→ What to produce: Start at the line that contains "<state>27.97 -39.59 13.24". Repeat it and each line after it, exactly, up to and including the final line of the data.

[Opening The data section]

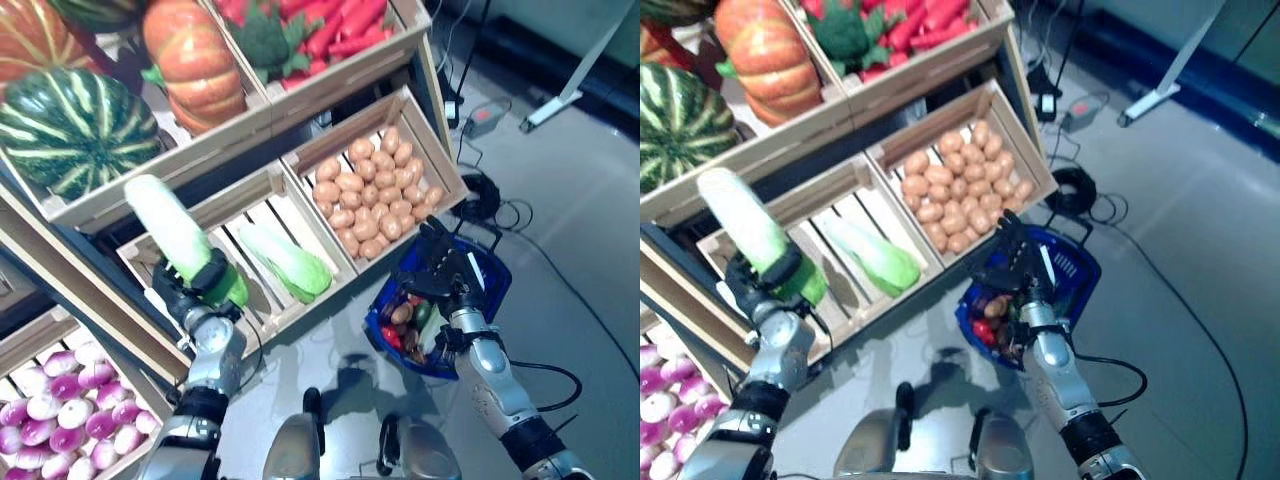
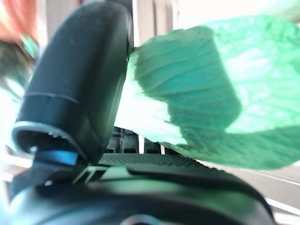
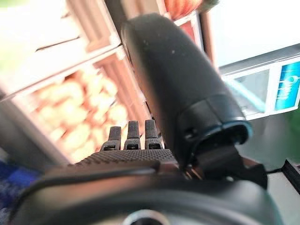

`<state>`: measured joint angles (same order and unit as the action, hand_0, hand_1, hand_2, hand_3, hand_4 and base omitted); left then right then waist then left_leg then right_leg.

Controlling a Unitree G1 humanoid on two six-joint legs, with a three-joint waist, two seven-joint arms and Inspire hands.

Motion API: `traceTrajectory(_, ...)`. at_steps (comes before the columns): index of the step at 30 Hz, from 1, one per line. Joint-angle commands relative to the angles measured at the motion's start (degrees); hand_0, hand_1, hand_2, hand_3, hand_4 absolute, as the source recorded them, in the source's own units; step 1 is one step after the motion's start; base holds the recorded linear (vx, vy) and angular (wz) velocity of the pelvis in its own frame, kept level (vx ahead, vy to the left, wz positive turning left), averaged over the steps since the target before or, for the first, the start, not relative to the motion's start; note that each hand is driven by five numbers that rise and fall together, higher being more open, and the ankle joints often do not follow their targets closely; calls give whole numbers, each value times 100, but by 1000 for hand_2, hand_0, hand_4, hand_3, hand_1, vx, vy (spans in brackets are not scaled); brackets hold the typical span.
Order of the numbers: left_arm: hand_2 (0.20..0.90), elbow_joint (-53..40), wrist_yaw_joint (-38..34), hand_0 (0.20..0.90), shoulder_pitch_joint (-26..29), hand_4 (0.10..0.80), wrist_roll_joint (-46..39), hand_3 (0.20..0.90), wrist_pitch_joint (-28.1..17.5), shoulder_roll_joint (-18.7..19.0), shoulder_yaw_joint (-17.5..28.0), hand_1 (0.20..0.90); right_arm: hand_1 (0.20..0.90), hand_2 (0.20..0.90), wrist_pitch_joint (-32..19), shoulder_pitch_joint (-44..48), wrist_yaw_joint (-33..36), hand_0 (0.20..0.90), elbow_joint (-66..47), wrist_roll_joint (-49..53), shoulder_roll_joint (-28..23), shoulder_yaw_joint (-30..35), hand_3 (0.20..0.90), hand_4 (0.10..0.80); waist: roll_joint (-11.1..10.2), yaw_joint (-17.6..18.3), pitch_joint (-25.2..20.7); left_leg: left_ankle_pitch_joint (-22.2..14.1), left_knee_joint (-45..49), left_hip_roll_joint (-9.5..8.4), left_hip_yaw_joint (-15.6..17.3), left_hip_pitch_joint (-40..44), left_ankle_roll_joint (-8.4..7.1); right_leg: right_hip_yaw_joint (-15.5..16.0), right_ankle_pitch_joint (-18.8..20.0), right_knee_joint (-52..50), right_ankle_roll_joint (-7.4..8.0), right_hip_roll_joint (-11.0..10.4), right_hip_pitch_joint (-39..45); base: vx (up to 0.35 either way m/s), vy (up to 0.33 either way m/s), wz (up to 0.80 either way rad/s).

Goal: Put vegetables into the basket

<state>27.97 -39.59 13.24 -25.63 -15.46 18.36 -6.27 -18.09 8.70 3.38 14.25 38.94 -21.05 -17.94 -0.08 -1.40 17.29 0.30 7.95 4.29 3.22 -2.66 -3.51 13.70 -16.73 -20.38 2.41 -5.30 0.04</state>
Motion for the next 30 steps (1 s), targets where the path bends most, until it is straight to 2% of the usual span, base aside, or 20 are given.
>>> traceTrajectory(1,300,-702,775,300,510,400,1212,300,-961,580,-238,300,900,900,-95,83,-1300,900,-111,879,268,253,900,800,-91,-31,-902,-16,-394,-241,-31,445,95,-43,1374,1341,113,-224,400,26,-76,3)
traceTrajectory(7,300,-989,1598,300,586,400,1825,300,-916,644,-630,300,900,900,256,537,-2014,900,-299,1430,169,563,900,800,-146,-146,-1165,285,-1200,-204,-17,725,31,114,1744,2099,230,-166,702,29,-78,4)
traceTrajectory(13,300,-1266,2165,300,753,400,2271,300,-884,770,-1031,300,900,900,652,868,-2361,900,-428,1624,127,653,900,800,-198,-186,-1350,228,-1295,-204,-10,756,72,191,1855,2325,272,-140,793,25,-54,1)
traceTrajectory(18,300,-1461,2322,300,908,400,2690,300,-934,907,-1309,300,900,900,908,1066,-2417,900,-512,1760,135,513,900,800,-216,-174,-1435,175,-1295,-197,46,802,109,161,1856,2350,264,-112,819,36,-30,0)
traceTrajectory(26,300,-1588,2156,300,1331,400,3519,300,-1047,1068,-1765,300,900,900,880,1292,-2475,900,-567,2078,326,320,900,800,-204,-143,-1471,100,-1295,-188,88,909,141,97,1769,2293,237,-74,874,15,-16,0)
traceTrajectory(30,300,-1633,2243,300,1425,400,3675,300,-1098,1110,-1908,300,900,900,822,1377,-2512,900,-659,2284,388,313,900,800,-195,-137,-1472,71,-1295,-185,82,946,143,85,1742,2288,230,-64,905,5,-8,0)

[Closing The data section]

→ Exercise result:
<state>27.97 -39.59 13.24 -25.63 -15.46 18.36 -6.27 -18.09 8.70 3.38 14.25 38.94 -21.05 -17.94 -0.08 -1.40 17.29 0.30 7.95 4.29 3.22 -2.66 -3.51 13.70 -16.73 -20.38 2.41 -5.30 0.04</state>
Motion for the next 30 steps (1 s), targets where the path bends most, until it is straight to 2% of the usual span, base aside, or 20 are given.
>>> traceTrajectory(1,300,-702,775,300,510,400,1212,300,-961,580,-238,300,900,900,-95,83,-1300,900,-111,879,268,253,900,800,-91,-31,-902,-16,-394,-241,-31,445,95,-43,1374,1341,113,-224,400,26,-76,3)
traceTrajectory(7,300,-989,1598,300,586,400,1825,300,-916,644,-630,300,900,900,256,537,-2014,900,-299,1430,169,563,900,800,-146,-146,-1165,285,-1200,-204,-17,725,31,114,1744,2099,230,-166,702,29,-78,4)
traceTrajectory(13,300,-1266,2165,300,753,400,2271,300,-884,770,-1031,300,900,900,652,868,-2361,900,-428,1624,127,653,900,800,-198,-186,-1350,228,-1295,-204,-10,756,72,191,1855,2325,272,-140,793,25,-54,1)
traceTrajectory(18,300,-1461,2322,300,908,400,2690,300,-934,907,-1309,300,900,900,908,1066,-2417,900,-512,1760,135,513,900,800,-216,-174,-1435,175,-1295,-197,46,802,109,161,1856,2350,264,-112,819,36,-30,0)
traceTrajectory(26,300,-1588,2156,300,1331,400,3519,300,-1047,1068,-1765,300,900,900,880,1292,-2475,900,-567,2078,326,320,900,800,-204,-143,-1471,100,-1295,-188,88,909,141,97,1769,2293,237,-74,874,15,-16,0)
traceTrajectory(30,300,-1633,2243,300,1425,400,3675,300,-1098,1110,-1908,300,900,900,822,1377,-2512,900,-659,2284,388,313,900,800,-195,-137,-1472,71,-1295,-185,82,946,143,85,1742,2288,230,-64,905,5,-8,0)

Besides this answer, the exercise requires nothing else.